### DATA BLOCK
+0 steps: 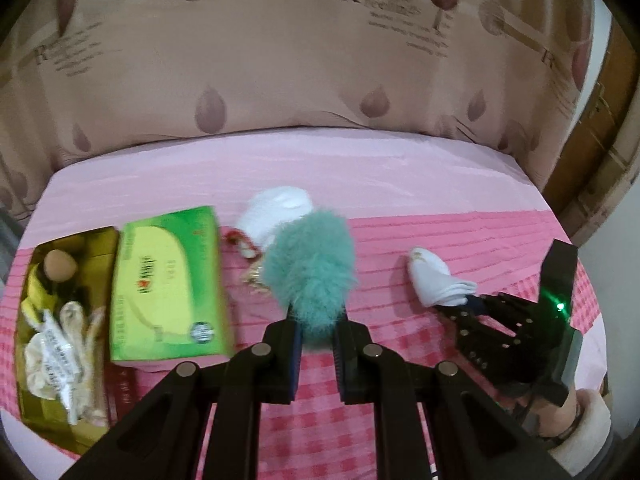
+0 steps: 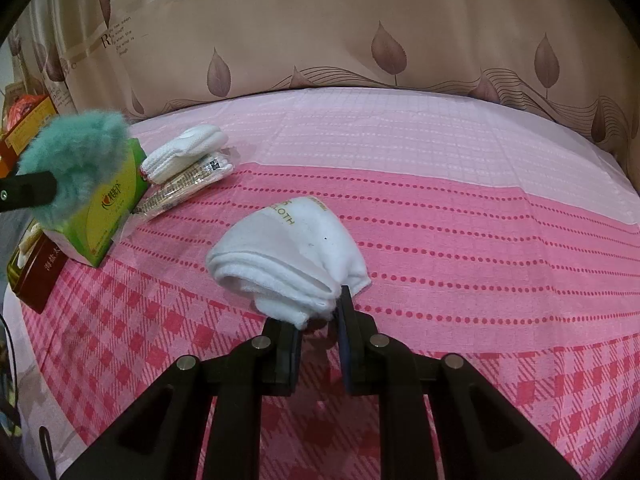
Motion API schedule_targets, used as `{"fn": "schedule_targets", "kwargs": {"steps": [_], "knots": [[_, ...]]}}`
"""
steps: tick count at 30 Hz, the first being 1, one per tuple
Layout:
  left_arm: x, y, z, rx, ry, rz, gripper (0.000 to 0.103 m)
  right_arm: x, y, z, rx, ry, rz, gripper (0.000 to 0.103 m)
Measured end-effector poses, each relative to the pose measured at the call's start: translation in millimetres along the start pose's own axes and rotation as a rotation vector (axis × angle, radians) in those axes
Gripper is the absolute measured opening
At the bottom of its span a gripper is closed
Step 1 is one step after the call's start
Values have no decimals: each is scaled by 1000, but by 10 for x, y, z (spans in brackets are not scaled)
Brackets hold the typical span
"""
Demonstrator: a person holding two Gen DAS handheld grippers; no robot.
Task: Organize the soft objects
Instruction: 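Carry the green pom-pom into the gold tin and open the left tool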
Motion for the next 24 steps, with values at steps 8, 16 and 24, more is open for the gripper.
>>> {"fn": "schedule_targets", "kwargs": {"steps": [8,16,24], "knots": [[216,569,-26,40,-26,-118,13,-3,3,4,4,0,4,15],[378,1158,-1,87,-37,-236,13,-7,-3,15,9,0,7,15],[424,1677,32,134,-29,-338,13,-14,4,19,10,0,7,15]]}}
Point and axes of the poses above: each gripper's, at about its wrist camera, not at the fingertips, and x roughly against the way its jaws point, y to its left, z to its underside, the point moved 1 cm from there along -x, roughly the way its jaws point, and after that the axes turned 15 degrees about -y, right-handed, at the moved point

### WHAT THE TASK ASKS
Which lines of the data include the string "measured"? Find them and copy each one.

### ANSWER BOX
Measured end-effector poses, each relative to the pose measured at the call's start: translation in millimetres along the start pose's own axes and rotation as a rotation vector (axis × angle, radians) in those axes
Gripper is the absolute measured opening

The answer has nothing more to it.